“And [they] built a crooked h[arbour]” – the Schrems ruling and what it means for the future of data transfers between the EU and US

Abstract

Safe Harbour (Henceforth, SH) has been the main enabler of EU-US personal data transfers since Decision 2000/520/EC came into force. Initially, Safe Harbour was seen as an innovative solution to a difficult problem.

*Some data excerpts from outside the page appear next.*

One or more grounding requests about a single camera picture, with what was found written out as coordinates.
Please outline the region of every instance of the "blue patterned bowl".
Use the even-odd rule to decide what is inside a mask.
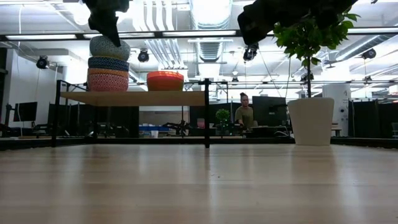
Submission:
[[[130,46],[120,40],[120,47],[116,47],[107,37],[97,36],[90,40],[90,52],[92,56],[114,57],[121,60],[129,60]]]
[[[88,68],[103,68],[128,72],[130,63],[111,57],[91,57],[88,59]]]

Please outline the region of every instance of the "white planter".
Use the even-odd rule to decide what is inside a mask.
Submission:
[[[334,105],[332,98],[307,98],[287,103],[297,145],[330,145]]]

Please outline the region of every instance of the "potted plant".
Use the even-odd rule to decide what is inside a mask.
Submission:
[[[221,135],[229,135],[229,120],[230,120],[230,115],[229,111],[225,109],[220,109],[216,112],[216,118],[220,122],[219,125],[217,125],[218,130],[221,131]]]
[[[290,101],[288,103],[290,118],[296,144],[299,145],[329,145],[331,122],[333,119],[334,100],[331,98],[311,98],[311,64],[321,62],[314,55],[321,47],[335,50],[341,41],[348,40],[348,29],[353,28],[352,21],[357,21],[357,14],[350,14],[347,9],[337,14],[338,22],[320,29],[315,18],[308,18],[291,27],[276,24],[274,35],[276,44],[285,47],[289,58],[296,55],[302,60],[302,66],[307,69],[306,82],[308,98]]]

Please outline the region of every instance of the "woman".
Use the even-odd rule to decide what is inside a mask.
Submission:
[[[241,103],[242,106],[235,112],[235,121],[246,129],[250,129],[253,127],[253,108],[249,106],[249,97],[245,93],[241,93]]]

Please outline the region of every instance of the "stacked bowls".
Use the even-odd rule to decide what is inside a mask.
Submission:
[[[127,91],[129,86],[130,46],[121,40],[116,47],[107,37],[90,41],[87,84],[90,91]]]
[[[182,91],[184,76],[178,72],[157,71],[147,75],[149,91]]]

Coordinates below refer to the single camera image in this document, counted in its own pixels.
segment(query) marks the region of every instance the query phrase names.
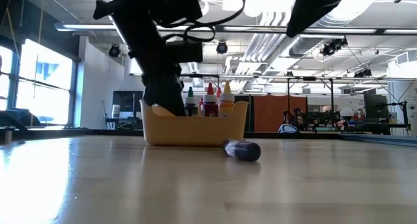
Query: ceiling
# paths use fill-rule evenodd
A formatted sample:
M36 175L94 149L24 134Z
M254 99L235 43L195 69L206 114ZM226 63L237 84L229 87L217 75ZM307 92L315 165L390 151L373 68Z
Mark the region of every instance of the ceiling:
M99 21L93 20L93 11L96 0L30 0L53 17L65 23L110 23L107 18ZM232 15L233 12L224 11L221 6L222 0L213 0L209 3L208 13L202 18L203 21L214 21ZM249 17L245 13L229 25L259 25L262 16ZM376 0L361 15L350 21L348 27L417 27L417 0L403 0L396 4L394 0ZM106 52L111 44L122 43L116 32L82 33L90 36L90 41L103 52ZM245 53L251 45L254 34L250 33L218 33L216 39L204 44L204 63L199 66L199 72L215 74L225 70L226 58L234 53ZM218 55L216 46L219 40L224 40L229 46L229 55ZM417 49L417 36L347 36L349 47L361 63L372 64L373 75L383 76L386 74L386 62L395 55L401 54L408 49ZM319 55L323 43L317 44L297 61L294 66L287 67L297 75L311 76L331 72L332 76L346 75L347 71L353 74L361 64L347 48L343 48L333 57Z

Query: red bottle
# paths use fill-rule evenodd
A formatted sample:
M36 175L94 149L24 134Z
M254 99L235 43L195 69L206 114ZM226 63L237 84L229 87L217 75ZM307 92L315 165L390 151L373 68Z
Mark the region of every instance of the red bottle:
M217 117L218 112L217 97L214 95L213 85L209 83L207 94L203 96L201 113L204 117Z

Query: table surface
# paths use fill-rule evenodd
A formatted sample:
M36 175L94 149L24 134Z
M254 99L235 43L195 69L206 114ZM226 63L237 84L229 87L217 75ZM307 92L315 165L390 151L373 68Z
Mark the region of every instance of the table surface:
M140 137L0 146L0 223L417 223L417 149L254 141L257 163Z

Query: plastic basket
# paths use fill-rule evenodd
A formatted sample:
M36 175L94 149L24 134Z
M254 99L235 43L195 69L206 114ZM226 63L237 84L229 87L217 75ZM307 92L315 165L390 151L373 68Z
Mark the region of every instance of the plastic basket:
M145 140L150 145L220 147L223 140L242 140L247 102L237 102L228 117L175 117L141 101Z

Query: yellow bin
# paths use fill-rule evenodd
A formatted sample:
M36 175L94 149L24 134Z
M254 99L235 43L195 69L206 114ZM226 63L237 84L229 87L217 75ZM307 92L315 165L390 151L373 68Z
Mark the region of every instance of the yellow bin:
M237 102L228 117L175 117L141 101L143 132L150 145L217 146L225 139L242 140L247 102Z

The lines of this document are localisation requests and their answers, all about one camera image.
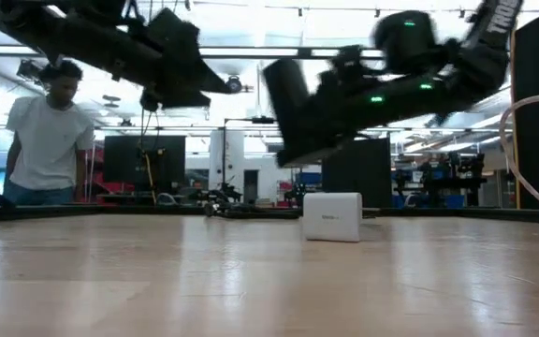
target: white box
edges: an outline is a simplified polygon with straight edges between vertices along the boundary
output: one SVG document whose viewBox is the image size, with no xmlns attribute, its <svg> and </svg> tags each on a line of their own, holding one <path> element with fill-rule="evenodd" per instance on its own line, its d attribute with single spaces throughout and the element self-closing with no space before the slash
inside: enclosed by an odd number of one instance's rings
<svg viewBox="0 0 539 337">
<path fill-rule="evenodd" d="M 359 242 L 363 218 L 359 193 L 310 193 L 303 200 L 306 240 Z"/>
</svg>

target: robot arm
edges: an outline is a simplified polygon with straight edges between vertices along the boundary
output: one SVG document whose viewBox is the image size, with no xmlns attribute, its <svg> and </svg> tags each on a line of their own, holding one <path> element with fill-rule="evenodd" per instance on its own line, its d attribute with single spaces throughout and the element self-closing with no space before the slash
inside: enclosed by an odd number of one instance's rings
<svg viewBox="0 0 539 337">
<path fill-rule="evenodd" d="M 420 11 L 390 15 L 378 23 L 375 45 L 383 71 L 360 63 L 350 46 L 320 74 L 310 95 L 298 64 L 280 60 L 264 70 L 284 149 L 281 167 L 311 164 L 336 151 L 367 127 L 435 113 L 440 123 L 494 94 L 504 83 L 507 42 L 522 0 L 484 0 L 462 41 L 439 45 L 430 16 Z M 398 76 L 382 81 L 378 75 Z"/>
<path fill-rule="evenodd" d="M 60 16 L 48 6 L 55 5 Z M 201 91 L 228 94 L 229 89 L 201 59 L 199 30 L 162 9 L 149 24 L 138 15 L 135 0 L 0 0 L 0 31 L 52 64 L 71 57 L 144 87 L 146 110 L 209 106 Z M 127 26 L 127 31 L 119 29 Z"/>
</svg>

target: ceiling
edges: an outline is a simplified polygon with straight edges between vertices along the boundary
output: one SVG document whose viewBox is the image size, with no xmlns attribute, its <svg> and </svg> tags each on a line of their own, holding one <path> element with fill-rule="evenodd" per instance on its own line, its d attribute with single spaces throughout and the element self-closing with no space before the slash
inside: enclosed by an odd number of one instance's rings
<svg viewBox="0 0 539 337">
<path fill-rule="evenodd" d="M 154 15 L 160 8 L 169 7 L 184 20 L 201 29 L 199 45 L 203 47 L 340 47 L 361 44 L 371 47 L 371 31 L 385 15 L 405 10 L 420 9 L 430 12 L 435 21 L 437 36 L 463 37 L 469 25 L 462 19 L 461 11 L 468 16 L 477 7 L 474 0 L 206 0 L 191 1 L 187 10 L 184 1 L 138 0 L 139 11 L 145 17 Z M 519 25 L 539 16 L 539 1 L 525 0 Z M 0 45 L 17 42 L 0 33 Z M 17 57 L 0 57 L 0 75 L 19 81 L 16 71 Z M 243 83 L 254 86 L 254 91 L 238 95 L 211 95 L 209 110 L 167 110 L 159 113 L 154 122 L 161 125 L 220 125 L 225 118 L 265 115 L 270 113 L 270 103 L 263 82 L 258 81 L 258 69 L 269 61 L 259 60 L 206 60 L 209 66 L 227 79 L 239 75 Z M 127 81 L 112 81 L 110 75 L 96 68 L 81 65 L 85 76 L 77 100 L 90 111 L 101 125 L 117 125 L 130 118 L 140 125 L 141 107 L 138 103 L 140 88 Z M 306 81 L 314 88 L 316 74 L 327 69 L 325 61 L 303 61 Z M 20 85 L 40 91 L 34 84 Z M 115 95 L 122 100 L 117 109 L 104 109 L 103 95 Z M 486 100 L 471 112 L 458 113 L 448 122 L 450 127 L 496 126 L 495 117 L 510 103 L 508 90 Z M 430 117 L 402 121 L 393 126 L 422 126 Z M 491 124 L 482 125 L 490 119 Z M 413 132 L 400 133 L 402 143 L 415 142 Z"/>
</svg>

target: black monitor
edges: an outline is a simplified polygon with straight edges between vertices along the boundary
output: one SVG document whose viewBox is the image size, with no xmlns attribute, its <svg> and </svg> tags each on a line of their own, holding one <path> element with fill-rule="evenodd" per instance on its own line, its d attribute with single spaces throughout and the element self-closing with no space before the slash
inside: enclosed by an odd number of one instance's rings
<svg viewBox="0 0 539 337">
<path fill-rule="evenodd" d="M 158 192 L 169 192 L 184 183 L 185 146 L 185 136 L 107 136 L 103 181 L 149 188 L 144 151 L 149 156 L 153 184 Z"/>
</svg>

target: wooden table surface
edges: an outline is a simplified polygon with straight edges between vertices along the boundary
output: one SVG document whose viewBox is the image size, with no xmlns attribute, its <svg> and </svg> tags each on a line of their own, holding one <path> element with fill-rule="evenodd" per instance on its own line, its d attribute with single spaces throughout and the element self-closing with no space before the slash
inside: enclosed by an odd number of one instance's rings
<svg viewBox="0 0 539 337">
<path fill-rule="evenodd" d="M 0 223 L 1 337 L 539 336 L 539 225 L 94 215 Z"/>
</svg>

However, the problems the agreement was created to solve were never remedied. Thus, it did not come as a surprise that the Court of Justice of the European Union (hereinafter, CJEU), in Case C-362/14 (the Schrems ruling), deemed the agreement invalid. In the story “And he built a crooked house”, the infamous ‘crooked house’, designed by Robert A. Heinlein’s character Quintus Teal, mirrors SH’s flawed design. It also exemplifies the fact that great innovations can fail if not thought through carefully. Although the Schrems ruling’s scope does not go beyond Decision 2000/520/EC, it will force European Data Protection Agencies to look deeper into alternative data transfer mechanisms and possibly, consider transfers to jurisdictions other than the US. Furthermore, this decision highlights the fact that if any progress on this front is going to be made going forward regarding personal data transfers, any solution(s) would have to be made at a global level. This paper will provide an overview of the implications of the CJEU ruling on data transfers between the EU and the US going forward.